Gradually, everything around us is getting connected to the Internet; smart factories, autonomous cars, smart toothbrushes, E-bikes, clothing and pacemakers. We call this 'The Internet of Everything', because we will connect almost anything to the increasingly faster internet. We can now switch on the smart lamp via our Smartphone. Or we can make our Tesla, which is parked in Rotterdam, honk while we enjoy a leisurely afternoon at a sidewalk cafe in New York.
In the future, our smart fridge will notify our self-driving car when our food runs out and the autonomous vehicle will then collect our groceries from the supermarket’s pickup point. Of course, before that, our fridge has already checked in with our smart-pill to make sure we get the foods that are most healthy for us. Thanks to technology, we will see the emergence of a future of endless possibilities, making our lives a lot easier. As trend watcher and futurist I hold many talks about all these technologies at conferences around the world. But you can only really understand the real impact of it when you're actually physically part of this connected world. So I decided to have some chips implanted in my body. The first one was a RFID chip. The video below shows how it was inserted under my skin.
Ten years from now, everyone will have one or more implants.
I predict that within ten years, every Dutch citizen will have one or more chips or implants, simply because it is convenient, useful or, in some cases, even necessary. There are several reasons. Technology in our body makes us healthier, smarter and it makes our lives a lot easier. Based on some concrete examples, I want to show you what we can expect.
Chips that make us healthier
Monitoring our health is crucial to our survival. If we are able to intervene in time and change certain values in our body, we will live much longer. In future, the electronic pill will be swallowed by everyone and measure dozens of values in our bodies – alerting our health practitioners if there are any problems. Smart algorithms analyse the data stream coming from our body and these algorithms also extract data from, for example, IBM's Watson, which has already ‘swallowed’ millions of medical pages and diagnoses. For the use of the pill, signals and data, we will pay a fixed amount per month – giving us a guarantee on lifelong health. And what do you think of the smart molar? Sensors in the molar keep tabs on our body and inject medication directly into the blood; preventing us from getting sick. When children get their adult teeth, a smart molar can be implanted to intervene when health problems arise. Or how about a birth control chip, which is implanted under a woman’s skin to release hormones at specific times to prevent pregnancy
Chips that make us smarter
Our brains haven’t received any significant ‘updates’ in the last 50.000 years. My Apple, however, received an update with a smarter and faster operating system last weekend. So how do we become smarter through technology? Could a Google-like brain implant be a solution? The implant would allow for the doubling of our short-term memory and connect external sources (such as law-books, websites or customer data) to our current memory. If there are things we can’t remember, our brain would download new information and nano crawlers would look for the right information in databases, old books or online discussions. This concept is not totally unfounded. Actually, several projects have already been funded by the US Pentagon based on this idea! Would a type of 'pacemaker' for your brains be the solution to brain diseases such as Parkinson's? One of the projects that the Pentagon is seriously engaged in, is the development of computer chips that are placed in the brains of soldiers to suppress the symptoms of PTST (post traumatic stress disorder).
Chips that make it easier
It's not always easy to supervise employees. Implants can help companies monitor employees at maximum load with less downtime as a result. And how useful would it be if employees no longer needed keys? An RFID chip could be a solution for thousands of security staff to enable them to enter all locations without the use of keys. I recently had a speaking engagement at a conference in Belgium, and while I was there I had a conversation with the manager of one of the largest cleaning companies in that country. Due to the many employees and large number of contracts, building and registrations, this company would really benefit from having their employees RFID chipped. Huge 'g-forces' were released early this year, however, when a Swedish company wanted to chip all its 700 employees.

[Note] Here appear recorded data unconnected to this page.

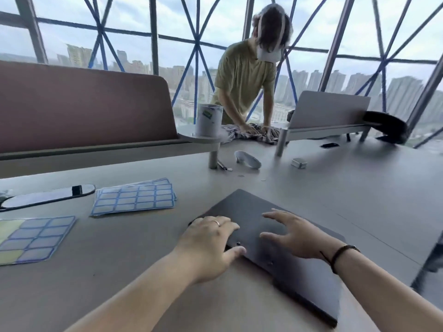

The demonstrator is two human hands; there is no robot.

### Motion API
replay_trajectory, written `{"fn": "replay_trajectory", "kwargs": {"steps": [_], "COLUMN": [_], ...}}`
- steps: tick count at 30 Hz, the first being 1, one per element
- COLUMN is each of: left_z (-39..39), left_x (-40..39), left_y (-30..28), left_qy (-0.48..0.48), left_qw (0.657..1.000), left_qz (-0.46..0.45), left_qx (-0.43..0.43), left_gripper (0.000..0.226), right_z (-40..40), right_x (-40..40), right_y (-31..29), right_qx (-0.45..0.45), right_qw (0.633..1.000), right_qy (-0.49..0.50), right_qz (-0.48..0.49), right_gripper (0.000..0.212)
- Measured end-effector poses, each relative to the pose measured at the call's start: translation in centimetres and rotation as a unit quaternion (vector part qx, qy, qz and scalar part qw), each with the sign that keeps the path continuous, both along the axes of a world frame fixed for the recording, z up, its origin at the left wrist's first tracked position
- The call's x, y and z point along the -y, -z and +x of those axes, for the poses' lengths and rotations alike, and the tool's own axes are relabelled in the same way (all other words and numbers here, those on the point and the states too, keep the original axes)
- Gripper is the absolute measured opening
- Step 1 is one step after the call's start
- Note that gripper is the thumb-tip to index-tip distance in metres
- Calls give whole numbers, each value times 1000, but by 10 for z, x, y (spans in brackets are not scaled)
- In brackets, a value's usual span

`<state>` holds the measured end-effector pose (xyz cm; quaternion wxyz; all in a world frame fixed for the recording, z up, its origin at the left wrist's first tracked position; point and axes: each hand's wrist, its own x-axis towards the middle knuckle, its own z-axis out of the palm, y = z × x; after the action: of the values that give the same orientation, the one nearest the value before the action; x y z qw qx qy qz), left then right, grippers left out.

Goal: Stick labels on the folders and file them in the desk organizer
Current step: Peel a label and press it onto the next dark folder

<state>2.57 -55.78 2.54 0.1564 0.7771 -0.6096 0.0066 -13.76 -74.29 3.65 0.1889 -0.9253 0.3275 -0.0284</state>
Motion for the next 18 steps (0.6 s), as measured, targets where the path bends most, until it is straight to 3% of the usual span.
{"fn": "replay_trajectory", "kwargs": {"steps": [4,7,11,15,18], "left_z": [-32,-40,-37,-29,-21], "left_x": [29,40,36,13,-18], "left_y": [11,20,24,21,16], "left_qy": [24,13,-2,-17,-30], "left_qw": [996,994,995,997,999], "left_qz": [91,104,95,69,31], "left_qx": [7,-7,-30,-40,-24], "left_gripper": [68,69,66,58,49], "right_z": [-37,-50,-49,-49,-46], "right_x": [34,41,35,17,-10], "right_y": [9,18,20,22,19], "right_qx": [-58,-98,-86,-71,-46], "right_qw": [997,993,993,995,994], "right_qy": [57,58,70,36,-15], "right_qz": [9,-22,-35,-64,-101], "right_gripper": [86,109,85,100,80]}}
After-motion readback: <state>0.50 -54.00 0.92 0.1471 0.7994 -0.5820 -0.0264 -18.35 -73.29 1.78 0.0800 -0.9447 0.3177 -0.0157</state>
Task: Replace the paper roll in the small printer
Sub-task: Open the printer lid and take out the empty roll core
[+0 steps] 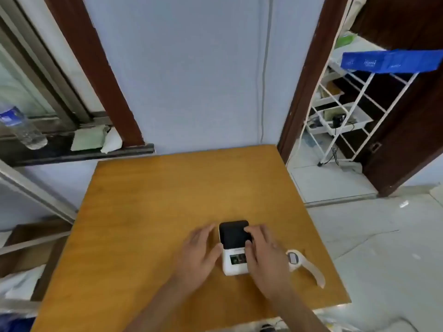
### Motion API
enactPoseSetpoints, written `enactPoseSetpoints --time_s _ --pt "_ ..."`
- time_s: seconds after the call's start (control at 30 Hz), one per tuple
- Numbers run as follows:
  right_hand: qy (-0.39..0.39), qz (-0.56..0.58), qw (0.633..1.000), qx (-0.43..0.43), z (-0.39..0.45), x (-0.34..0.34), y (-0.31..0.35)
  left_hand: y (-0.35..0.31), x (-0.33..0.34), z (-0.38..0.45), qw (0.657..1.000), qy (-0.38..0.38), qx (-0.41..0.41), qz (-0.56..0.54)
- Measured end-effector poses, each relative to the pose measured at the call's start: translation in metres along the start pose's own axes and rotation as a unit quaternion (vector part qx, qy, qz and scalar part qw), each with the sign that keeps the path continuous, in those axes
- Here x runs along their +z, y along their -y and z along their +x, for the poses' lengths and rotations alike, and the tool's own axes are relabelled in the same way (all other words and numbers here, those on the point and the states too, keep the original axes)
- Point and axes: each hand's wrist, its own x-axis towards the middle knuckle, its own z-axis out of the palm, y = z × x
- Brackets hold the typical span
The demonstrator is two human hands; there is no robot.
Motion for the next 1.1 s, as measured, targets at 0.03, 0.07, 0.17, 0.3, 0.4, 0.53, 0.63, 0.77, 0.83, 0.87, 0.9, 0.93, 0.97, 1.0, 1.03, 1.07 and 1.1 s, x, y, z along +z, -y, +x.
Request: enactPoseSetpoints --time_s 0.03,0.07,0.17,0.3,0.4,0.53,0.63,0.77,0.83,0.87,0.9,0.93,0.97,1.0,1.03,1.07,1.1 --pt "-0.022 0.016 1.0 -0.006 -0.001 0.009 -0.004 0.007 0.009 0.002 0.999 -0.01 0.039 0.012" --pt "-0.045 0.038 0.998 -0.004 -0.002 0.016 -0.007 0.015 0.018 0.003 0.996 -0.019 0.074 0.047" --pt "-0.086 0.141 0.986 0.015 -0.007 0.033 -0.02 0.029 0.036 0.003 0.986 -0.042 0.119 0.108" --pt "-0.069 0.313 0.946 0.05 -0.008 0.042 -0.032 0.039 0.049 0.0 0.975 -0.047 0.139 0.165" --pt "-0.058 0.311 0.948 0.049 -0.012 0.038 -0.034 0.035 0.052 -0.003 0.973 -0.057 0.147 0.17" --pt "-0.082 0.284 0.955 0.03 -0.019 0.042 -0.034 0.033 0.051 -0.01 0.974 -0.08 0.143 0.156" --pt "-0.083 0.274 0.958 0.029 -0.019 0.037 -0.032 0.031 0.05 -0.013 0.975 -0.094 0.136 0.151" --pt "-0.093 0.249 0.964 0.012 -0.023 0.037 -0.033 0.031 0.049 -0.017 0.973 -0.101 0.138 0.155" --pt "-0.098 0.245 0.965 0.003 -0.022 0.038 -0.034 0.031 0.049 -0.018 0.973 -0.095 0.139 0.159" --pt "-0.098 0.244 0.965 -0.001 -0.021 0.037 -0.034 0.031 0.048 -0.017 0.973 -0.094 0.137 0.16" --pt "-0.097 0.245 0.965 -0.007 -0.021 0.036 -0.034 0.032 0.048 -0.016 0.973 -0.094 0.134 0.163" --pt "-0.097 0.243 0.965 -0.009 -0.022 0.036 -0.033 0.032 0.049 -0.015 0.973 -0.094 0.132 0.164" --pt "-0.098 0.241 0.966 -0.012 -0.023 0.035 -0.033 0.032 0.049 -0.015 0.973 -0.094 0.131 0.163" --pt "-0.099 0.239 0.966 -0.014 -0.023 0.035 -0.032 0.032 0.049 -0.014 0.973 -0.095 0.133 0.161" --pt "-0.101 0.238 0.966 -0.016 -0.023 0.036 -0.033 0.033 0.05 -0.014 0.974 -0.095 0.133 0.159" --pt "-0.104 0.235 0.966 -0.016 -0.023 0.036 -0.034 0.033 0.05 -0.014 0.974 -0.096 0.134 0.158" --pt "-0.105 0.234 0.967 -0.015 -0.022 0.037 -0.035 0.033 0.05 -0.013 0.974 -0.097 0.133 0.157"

I recently had a speaking engagement at a conference in Belgium, and while I was there I had a conversation with the manager of one of the largest cleaning companies in that country. Due to the many employees and large number of contracts, building and registrations, this company would really benefit from having their employees RFID chipped. Huge 'g-forces' were released early this year, however, when a Swedish company wanted to chip all its 700 employees.
The Belgian company used the Swedish example as a lesson and decided on fitting their employees’ shoes with the chips. Of course, this type of identification raises many privacy concerns. But what would happen if certain employers make this mandatory in the future? In 2015, transportation will look a lot more practical than it is now. By that time, I will definitely have a GPS chip in my body that is in contact with my digital agenda. Small self-propelled 'pods' will automatically show up at my current location and transport me to my next destination. And if the 'pod' has no passengers scheduled for the afternoon, it can make itself useful delivering or collecting parcels.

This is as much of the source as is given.